- [WHAT IS BEING ASKED]:
Search the data for the word "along" and copy each line that has it.

Stored data:
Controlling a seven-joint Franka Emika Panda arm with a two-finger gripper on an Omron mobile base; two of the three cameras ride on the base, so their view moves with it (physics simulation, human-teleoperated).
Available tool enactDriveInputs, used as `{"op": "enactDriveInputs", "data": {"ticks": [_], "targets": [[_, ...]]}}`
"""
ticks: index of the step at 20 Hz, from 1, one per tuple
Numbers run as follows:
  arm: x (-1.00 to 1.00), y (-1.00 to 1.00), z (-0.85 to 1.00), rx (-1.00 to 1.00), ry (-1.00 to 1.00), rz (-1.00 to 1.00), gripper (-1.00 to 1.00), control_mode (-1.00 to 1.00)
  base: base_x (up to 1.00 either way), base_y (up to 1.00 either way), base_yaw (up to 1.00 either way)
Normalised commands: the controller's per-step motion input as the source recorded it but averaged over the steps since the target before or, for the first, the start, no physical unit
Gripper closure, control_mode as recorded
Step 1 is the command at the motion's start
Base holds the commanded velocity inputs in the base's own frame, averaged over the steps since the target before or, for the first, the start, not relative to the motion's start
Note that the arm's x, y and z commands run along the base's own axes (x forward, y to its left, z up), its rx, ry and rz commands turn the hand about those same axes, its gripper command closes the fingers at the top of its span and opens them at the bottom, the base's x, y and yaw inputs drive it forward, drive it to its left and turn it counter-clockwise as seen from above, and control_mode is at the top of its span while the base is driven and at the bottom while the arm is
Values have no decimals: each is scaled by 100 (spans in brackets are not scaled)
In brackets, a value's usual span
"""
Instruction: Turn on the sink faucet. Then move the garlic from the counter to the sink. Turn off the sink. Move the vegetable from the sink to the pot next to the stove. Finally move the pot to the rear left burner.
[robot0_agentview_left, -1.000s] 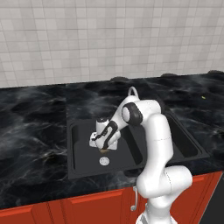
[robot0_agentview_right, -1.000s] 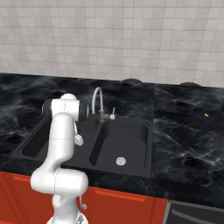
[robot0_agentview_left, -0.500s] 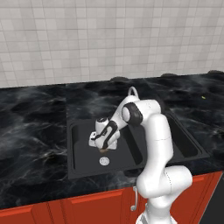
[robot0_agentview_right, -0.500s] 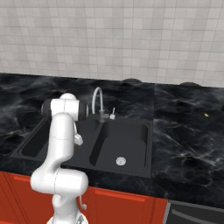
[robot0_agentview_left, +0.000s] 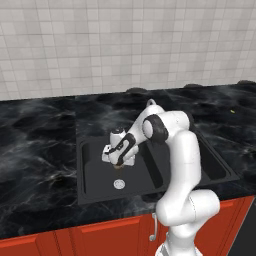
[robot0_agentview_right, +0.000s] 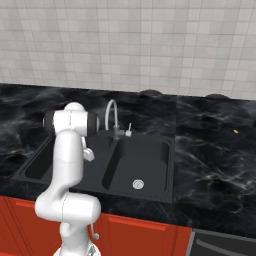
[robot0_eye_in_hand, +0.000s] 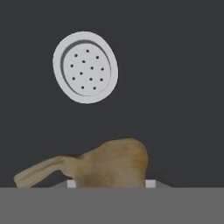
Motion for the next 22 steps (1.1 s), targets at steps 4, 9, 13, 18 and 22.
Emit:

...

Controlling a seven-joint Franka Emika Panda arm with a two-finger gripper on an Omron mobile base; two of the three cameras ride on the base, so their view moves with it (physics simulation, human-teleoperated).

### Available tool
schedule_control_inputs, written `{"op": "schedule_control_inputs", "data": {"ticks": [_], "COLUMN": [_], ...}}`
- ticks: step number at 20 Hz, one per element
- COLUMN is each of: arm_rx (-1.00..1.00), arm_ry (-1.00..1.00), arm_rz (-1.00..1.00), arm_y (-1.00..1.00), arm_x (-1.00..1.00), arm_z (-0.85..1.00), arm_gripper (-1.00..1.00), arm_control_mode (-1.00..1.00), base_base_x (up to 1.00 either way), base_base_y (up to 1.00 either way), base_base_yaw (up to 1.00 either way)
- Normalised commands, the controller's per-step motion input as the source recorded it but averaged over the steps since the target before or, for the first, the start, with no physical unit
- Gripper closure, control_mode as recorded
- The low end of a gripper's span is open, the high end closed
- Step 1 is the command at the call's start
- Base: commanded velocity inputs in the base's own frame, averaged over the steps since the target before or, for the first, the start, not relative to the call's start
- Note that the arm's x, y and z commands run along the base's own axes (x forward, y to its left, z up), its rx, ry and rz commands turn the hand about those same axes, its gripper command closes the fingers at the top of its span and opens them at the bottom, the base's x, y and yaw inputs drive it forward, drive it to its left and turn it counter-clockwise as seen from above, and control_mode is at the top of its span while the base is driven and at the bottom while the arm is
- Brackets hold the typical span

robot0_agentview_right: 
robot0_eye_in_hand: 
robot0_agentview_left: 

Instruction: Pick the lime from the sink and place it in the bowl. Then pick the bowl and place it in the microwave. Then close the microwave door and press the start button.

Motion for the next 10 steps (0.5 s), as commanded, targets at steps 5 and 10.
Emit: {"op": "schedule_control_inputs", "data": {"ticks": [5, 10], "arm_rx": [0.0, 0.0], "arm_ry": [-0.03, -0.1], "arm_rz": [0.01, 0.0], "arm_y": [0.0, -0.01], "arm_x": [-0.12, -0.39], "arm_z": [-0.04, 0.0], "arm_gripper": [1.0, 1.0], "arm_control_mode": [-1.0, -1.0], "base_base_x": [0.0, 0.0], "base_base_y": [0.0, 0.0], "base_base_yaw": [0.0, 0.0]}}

- [ANSWER TO THIS TASK]:
Note that the arm's x, y and z commands run along the base's own axes (x forward, y to its left, z up), its rx, ry and rz commands turn the hand about those same axes, its gripper command closes the fingers at the top of its span and opens them at the bottom, the base's x, y and yaw inputs drive it forward, drive it to its left and turn it counter-clockwise as seen from above, and control_mode is at the top of its span while the base is driven and at the bottom while the arm is
- Note that the arm's x, y and z commands run along the base's own axes (x forward, y to its left, z up), its rx, ry and rz commands turn the hand about those same axes, its gripper command closes the fingers at the top of its span and opens them at the bottom, the base's x, y and yaw inputs drive it forward, drive it to its left and turn it counter-clockwise as seen from above, and control_mode is at the top of its span while the base is driven and at the bottom while the arm is

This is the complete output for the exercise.